§ **What you are asked to do**: Output the entries below word for word, stopping once the line containing "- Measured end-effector" is done, and omit each picture.

Top of Data section

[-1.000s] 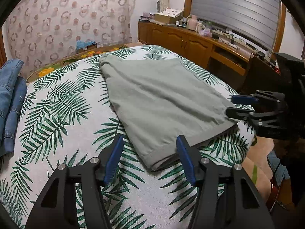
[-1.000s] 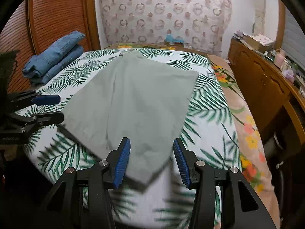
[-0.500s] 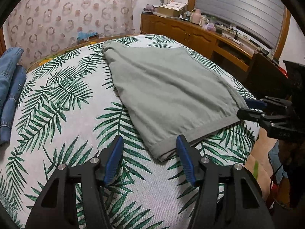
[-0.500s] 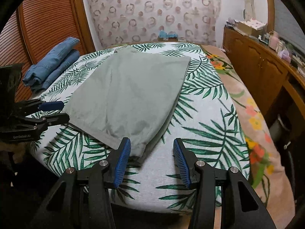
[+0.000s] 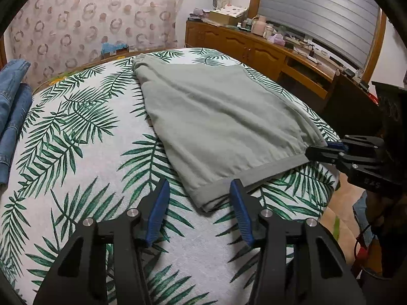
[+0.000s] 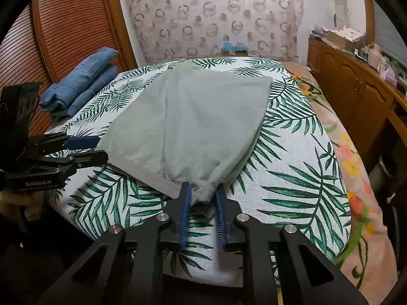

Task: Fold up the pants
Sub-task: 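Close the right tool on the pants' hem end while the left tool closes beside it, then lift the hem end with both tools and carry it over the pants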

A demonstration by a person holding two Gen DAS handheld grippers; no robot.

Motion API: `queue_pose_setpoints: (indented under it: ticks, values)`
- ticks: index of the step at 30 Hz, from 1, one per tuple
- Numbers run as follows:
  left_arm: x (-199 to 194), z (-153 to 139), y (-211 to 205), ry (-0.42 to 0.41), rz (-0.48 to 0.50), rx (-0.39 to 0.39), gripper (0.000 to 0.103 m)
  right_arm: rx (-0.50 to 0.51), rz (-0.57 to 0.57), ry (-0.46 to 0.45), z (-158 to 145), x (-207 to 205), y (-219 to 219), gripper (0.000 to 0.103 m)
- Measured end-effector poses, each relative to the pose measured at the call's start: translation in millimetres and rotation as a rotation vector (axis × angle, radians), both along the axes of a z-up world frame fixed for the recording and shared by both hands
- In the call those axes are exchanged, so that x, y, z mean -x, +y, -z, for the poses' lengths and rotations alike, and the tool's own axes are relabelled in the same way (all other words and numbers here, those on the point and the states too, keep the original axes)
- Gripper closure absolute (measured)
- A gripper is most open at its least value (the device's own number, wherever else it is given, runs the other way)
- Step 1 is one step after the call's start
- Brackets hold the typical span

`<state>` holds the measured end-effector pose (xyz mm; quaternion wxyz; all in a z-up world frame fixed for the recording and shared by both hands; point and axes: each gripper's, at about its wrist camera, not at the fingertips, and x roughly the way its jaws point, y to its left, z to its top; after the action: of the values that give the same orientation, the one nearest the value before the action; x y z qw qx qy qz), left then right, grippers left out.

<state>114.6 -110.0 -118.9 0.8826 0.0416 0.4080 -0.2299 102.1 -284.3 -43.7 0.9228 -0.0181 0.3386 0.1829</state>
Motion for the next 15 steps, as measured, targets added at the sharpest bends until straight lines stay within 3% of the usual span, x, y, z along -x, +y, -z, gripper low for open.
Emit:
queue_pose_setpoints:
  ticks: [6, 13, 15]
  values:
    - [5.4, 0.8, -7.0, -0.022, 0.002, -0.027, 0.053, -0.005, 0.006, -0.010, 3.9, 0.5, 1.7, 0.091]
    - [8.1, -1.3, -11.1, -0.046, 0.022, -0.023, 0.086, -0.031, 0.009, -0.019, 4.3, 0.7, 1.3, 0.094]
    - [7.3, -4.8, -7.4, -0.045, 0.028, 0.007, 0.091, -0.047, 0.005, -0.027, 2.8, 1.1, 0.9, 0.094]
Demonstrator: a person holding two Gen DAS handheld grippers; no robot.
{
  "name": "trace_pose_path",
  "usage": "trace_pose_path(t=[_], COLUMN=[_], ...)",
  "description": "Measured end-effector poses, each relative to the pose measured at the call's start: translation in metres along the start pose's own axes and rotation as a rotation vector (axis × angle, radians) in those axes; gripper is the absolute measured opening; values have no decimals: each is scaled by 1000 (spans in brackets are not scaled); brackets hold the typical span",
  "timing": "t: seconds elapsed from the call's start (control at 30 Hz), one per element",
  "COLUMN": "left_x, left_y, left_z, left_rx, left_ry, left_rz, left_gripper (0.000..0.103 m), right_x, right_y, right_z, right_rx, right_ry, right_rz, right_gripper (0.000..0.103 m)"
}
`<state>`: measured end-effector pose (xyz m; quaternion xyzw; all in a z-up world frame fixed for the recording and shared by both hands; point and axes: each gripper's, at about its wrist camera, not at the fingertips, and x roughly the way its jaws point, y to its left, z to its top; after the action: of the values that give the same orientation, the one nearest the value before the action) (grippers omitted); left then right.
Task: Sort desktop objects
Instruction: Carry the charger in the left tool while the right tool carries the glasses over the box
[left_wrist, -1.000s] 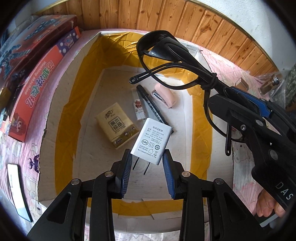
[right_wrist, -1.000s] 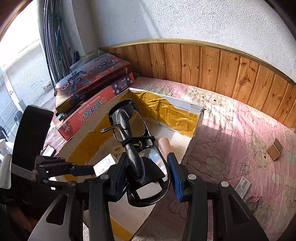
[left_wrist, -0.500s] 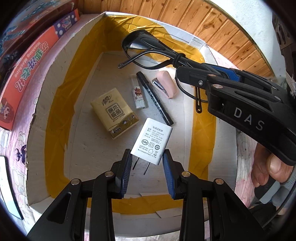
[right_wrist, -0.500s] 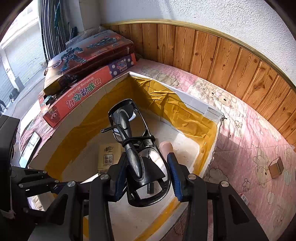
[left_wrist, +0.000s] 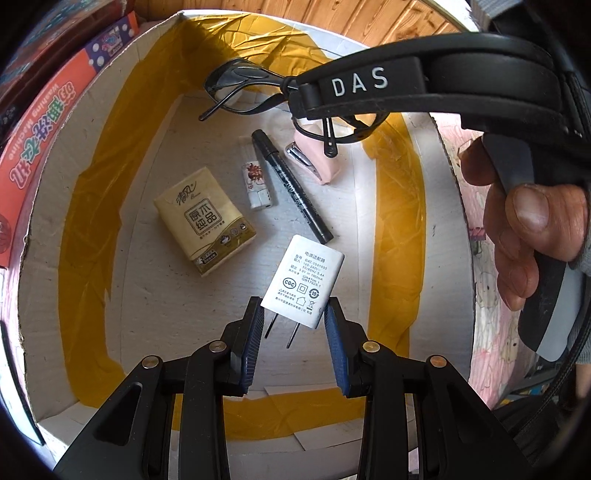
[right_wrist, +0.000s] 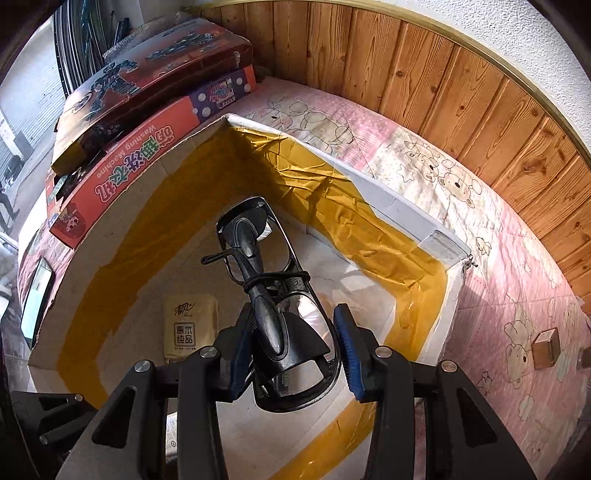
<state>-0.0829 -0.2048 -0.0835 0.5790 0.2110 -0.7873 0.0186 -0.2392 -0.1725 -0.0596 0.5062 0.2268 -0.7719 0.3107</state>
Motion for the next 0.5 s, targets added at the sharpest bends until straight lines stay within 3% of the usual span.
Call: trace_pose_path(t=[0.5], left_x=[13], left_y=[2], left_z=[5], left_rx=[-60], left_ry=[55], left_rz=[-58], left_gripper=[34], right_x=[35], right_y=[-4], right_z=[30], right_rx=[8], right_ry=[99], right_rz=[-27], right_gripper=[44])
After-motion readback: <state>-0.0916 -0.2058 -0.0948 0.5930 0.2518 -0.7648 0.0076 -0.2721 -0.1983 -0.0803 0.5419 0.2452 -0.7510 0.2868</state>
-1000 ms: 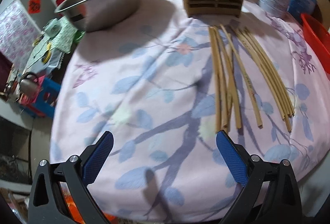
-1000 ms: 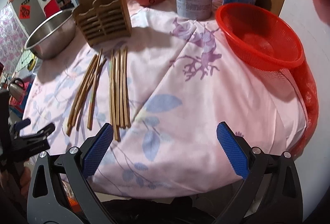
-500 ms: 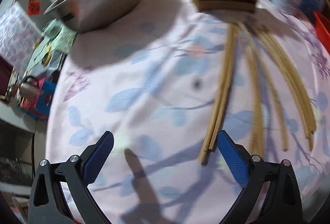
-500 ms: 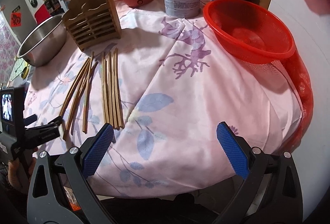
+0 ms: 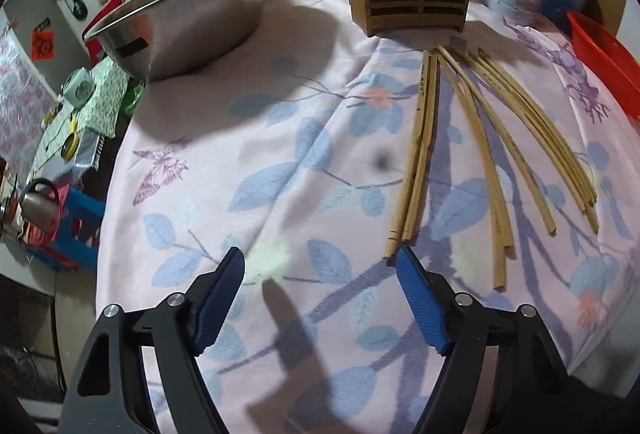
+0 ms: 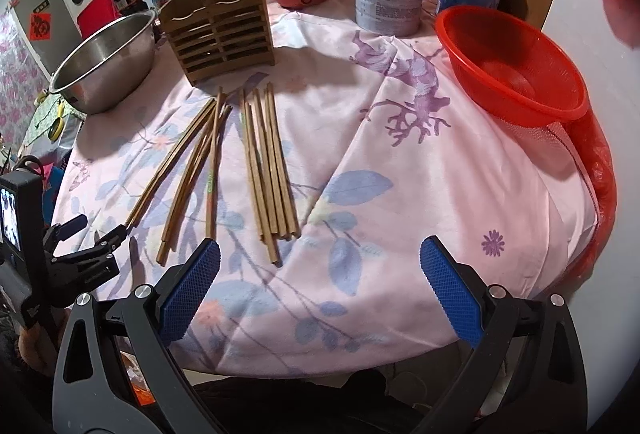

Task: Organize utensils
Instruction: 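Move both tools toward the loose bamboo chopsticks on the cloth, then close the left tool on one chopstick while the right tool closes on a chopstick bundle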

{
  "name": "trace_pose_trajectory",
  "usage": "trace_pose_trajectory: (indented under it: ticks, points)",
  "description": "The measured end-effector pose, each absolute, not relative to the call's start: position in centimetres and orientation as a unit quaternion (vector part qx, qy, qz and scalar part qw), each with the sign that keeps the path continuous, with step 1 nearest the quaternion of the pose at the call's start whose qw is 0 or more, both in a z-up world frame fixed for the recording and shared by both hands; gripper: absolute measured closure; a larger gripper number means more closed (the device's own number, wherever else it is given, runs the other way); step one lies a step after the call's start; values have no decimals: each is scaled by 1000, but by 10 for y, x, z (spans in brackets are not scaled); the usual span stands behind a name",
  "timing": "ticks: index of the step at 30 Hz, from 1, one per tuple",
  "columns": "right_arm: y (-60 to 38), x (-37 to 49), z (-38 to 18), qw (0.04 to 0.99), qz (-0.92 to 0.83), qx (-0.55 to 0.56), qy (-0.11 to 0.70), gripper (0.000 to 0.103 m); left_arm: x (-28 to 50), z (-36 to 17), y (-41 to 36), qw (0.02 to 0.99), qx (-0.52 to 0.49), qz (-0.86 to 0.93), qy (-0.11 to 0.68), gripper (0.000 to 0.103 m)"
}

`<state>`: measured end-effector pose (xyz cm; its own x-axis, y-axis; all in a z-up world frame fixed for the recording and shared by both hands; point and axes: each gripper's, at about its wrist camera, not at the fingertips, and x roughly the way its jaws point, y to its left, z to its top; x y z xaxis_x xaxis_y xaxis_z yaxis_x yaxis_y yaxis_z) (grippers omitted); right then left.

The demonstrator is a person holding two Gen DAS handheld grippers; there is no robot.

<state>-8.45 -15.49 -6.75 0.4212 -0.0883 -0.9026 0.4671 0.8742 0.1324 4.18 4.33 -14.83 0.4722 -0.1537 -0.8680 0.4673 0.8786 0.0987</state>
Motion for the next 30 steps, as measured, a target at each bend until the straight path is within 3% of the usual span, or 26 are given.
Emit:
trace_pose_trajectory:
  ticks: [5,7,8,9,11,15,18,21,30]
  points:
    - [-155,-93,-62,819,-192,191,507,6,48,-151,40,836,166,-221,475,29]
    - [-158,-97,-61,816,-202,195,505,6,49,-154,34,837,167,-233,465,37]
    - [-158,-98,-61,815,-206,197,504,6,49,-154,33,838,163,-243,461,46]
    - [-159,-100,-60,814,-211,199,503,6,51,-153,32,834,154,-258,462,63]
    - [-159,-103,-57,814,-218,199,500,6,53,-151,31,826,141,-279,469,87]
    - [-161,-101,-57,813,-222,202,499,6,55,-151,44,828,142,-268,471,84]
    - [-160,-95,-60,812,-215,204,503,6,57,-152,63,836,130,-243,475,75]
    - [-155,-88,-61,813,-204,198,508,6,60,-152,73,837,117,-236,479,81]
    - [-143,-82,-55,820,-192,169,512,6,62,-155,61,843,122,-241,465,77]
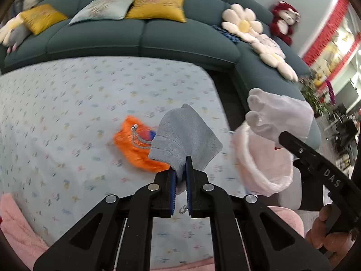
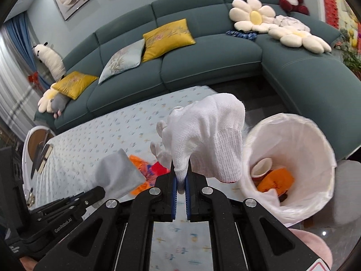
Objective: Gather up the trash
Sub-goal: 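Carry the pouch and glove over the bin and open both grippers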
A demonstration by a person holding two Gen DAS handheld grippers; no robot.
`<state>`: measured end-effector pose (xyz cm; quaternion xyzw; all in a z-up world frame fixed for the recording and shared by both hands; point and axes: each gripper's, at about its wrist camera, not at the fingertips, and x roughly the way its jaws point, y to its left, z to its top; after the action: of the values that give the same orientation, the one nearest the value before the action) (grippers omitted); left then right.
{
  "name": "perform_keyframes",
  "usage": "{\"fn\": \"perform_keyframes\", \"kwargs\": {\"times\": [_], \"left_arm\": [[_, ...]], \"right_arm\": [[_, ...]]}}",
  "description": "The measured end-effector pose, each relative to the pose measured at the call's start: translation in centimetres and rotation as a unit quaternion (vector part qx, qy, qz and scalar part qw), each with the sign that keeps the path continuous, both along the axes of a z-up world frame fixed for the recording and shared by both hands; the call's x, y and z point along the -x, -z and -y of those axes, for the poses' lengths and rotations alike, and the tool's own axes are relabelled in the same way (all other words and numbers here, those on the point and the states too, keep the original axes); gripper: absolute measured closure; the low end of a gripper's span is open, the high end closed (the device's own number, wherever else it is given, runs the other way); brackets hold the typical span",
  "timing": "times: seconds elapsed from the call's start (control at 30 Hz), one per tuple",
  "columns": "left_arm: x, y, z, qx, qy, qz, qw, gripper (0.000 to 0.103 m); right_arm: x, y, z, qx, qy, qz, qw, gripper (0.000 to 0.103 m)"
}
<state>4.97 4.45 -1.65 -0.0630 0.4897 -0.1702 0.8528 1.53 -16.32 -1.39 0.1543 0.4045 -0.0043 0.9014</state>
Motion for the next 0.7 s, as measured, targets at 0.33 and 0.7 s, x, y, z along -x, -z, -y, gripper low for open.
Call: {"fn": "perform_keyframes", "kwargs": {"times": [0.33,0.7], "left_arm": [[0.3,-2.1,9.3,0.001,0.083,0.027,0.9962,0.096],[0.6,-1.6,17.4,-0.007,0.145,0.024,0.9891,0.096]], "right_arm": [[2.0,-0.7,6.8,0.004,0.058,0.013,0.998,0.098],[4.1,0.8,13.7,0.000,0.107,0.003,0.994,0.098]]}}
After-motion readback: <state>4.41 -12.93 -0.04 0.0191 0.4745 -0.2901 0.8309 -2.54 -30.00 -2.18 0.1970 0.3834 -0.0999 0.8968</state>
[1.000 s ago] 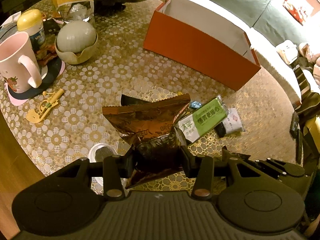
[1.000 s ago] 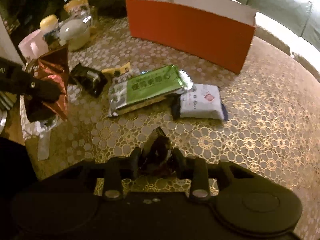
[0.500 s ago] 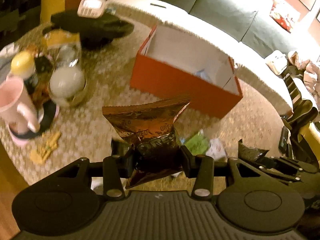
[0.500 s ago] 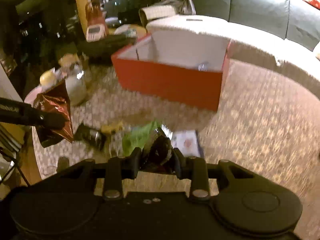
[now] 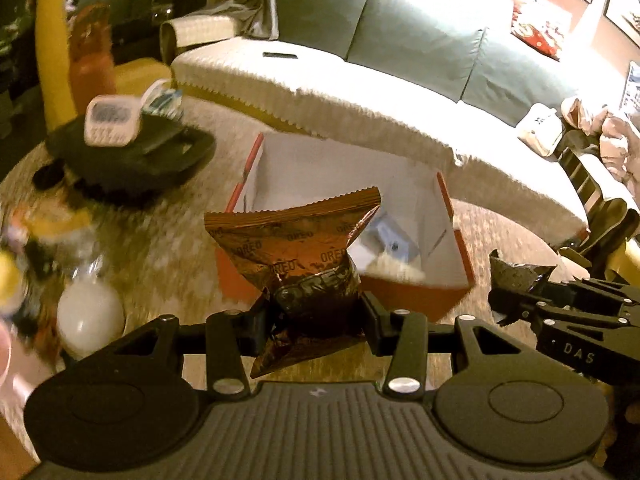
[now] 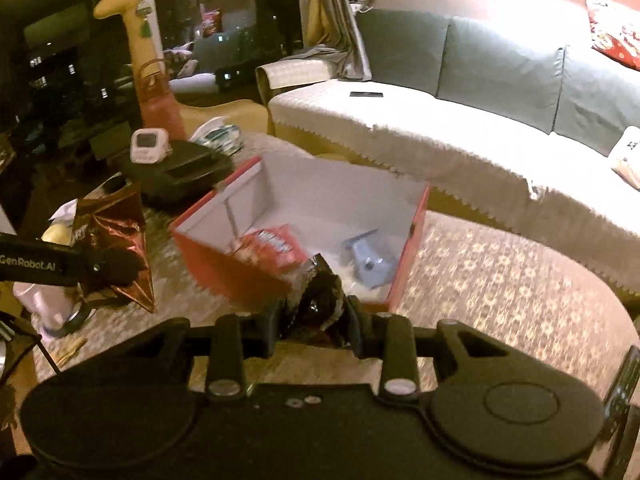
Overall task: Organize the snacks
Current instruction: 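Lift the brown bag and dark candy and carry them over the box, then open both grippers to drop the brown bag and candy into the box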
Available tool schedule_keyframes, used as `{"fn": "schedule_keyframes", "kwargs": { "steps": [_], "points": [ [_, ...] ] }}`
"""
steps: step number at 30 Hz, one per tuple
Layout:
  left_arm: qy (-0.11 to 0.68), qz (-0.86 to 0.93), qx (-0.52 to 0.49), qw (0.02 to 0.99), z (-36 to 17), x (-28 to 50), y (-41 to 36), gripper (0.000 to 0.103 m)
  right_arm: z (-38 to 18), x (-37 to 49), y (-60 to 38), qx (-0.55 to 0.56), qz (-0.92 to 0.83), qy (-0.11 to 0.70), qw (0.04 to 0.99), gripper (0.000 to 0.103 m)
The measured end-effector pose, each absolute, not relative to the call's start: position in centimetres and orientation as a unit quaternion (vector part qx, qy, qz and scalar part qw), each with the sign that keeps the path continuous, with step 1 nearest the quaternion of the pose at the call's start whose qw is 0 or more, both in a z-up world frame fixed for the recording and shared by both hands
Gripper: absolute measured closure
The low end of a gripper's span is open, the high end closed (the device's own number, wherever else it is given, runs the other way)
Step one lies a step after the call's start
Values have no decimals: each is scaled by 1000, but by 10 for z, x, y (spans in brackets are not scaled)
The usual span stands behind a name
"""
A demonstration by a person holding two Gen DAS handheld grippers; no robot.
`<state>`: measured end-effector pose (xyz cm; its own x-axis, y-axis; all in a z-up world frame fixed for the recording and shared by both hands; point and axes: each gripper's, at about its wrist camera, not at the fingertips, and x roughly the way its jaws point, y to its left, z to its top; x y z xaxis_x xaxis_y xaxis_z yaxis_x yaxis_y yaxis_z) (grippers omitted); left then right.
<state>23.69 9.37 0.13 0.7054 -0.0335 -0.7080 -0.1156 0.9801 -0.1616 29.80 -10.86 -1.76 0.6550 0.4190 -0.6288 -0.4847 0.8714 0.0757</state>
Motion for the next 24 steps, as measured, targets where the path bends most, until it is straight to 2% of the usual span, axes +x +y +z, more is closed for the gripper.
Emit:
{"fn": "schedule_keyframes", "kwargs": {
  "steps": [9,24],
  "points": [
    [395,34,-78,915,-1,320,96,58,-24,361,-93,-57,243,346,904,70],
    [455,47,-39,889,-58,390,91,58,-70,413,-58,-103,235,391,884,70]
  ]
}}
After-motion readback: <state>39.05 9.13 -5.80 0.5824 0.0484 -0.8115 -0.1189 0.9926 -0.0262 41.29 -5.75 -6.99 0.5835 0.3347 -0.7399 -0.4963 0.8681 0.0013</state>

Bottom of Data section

§ **Written solution**:
[-1.000s] 
[-1.000s] 
[-0.500s] 
[-0.500s] 
[+0.000s] 
[+0.000s] 

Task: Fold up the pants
Sub-task: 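Close the right tool on the pants' hem end while the left tool closes beside it, then lift the hem end with both tools and carry it over the pants
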
A demonstration by a person holding two Gen DAS handheld grippers; no robot.

Motion API: `queue_pose_setpoints: (indented under it: ticks, values)`
- ticks: index of the step at 30 Hz, from 1, one per tuple
- Numbers run as follows:
  left_arm: x (-199 to 194), z (-153 to 139), y (-211 to 205), ry (-0.42 to 0.41), rz (-0.48 to 0.50), rx (-0.39 to 0.39), gripper (0.000 to 0.103 m)
  right_arm: rx (-0.50 to 0.51), rz (-0.57 to 0.57), ry (-0.46 to 0.45), z (-158 to 145), x (-207 to 205), y (-219 to 219), gripper (0.000 to 0.103 m)
- Measured end-effector poses, each relative to the pose measured at the call's start: translation in millimetres and rotation as a rotation vector (axis × angle, radians), both along the axes of a z-up world frame fixed for the recording and shared by both hands

The output for this exercise is complete.